## Problem description
In the entries that follow, find the line containing "Spatial annotation on"; from there, copy every line exactly through the line containing "carton at (371, 242): (0.70, -0.29, 0.78);".

## Recorded information
---
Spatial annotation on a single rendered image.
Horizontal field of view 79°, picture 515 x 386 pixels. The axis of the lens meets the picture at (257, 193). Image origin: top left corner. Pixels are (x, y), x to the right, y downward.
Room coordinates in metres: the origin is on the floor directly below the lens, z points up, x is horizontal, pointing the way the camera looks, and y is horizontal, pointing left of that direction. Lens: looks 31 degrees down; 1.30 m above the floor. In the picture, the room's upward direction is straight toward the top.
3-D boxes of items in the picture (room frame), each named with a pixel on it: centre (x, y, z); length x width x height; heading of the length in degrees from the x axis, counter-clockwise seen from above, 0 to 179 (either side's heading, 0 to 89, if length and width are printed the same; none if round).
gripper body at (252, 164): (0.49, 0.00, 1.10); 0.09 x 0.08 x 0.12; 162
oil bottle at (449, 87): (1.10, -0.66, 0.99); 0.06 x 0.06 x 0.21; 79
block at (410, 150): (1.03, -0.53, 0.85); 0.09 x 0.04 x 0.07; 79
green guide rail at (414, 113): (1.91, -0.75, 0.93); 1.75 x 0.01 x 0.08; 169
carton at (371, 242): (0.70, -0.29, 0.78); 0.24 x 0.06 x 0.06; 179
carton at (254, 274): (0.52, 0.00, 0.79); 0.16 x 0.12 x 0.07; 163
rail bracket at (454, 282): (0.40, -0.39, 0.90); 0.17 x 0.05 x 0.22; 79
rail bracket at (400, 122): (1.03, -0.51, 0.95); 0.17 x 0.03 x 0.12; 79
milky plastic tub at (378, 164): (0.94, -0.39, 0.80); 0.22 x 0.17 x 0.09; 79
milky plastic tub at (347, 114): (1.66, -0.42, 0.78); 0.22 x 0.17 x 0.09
---
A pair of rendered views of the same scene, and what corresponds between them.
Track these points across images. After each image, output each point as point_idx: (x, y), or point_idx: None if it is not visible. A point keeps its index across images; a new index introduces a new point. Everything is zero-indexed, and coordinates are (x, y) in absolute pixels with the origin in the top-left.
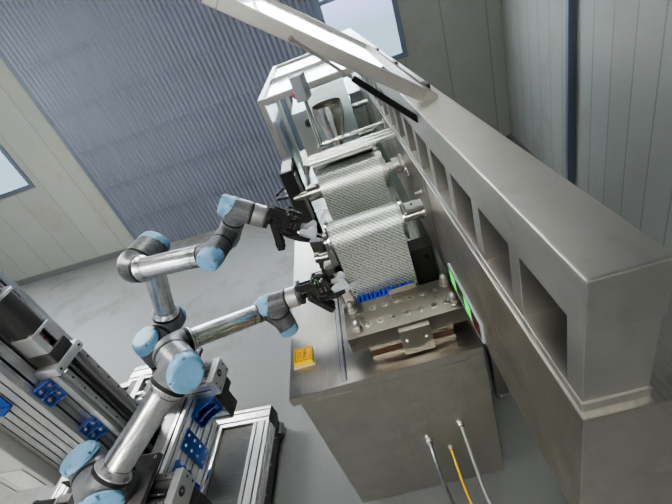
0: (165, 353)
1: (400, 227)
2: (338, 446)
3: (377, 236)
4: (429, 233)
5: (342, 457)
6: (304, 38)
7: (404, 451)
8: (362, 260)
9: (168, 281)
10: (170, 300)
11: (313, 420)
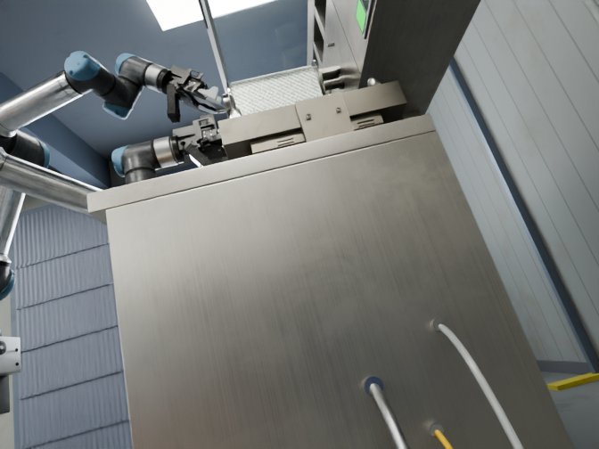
---
## Reply to the exercise
Spatial annotation on a single rendered image.
Horizontal field of view 79°, picture 515 x 386 pixels. The axis of the lens meets the picture at (257, 193). Image origin: top left corner. Pixels are (x, y), x to the right, y downward.
Room coordinates in metres: the origin is on the floor directly below the lens, z points up, x is horizontal, pointing the way the camera looks, and y is horizontal, pointing left of that direction. Lens: looks 31 degrees down; 1.30 m above the floor. In the picture, the room's upward direction is straight toward the top.
3-D boxes of items in the picture (room frame), each named with a pixel on it: centre (x, y, z); length x width x height; heading of the length in degrees from the x axis, counter-clockwise seen from above, 0 to 179 (either side's heading, 0 to 89, if length and width are printed the same; none if round).
gripper body at (252, 164): (0.49, 0.00, 1.10); 0.09 x 0.08 x 0.12; 162
oil bottle at (449, 87): (1.10, -0.66, 0.99); 0.06 x 0.06 x 0.21; 79
block at (410, 150): (1.03, -0.53, 0.85); 0.09 x 0.04 x 0.07; 79
green guide rail at (414, 113): (1.91, -0.75, 0.93); 1.75 x 0.01 x 0.08; 169
carton at (371, 242): (0.70, -0.29, 0.78); 0.24 x 0.06 x 0.06; 179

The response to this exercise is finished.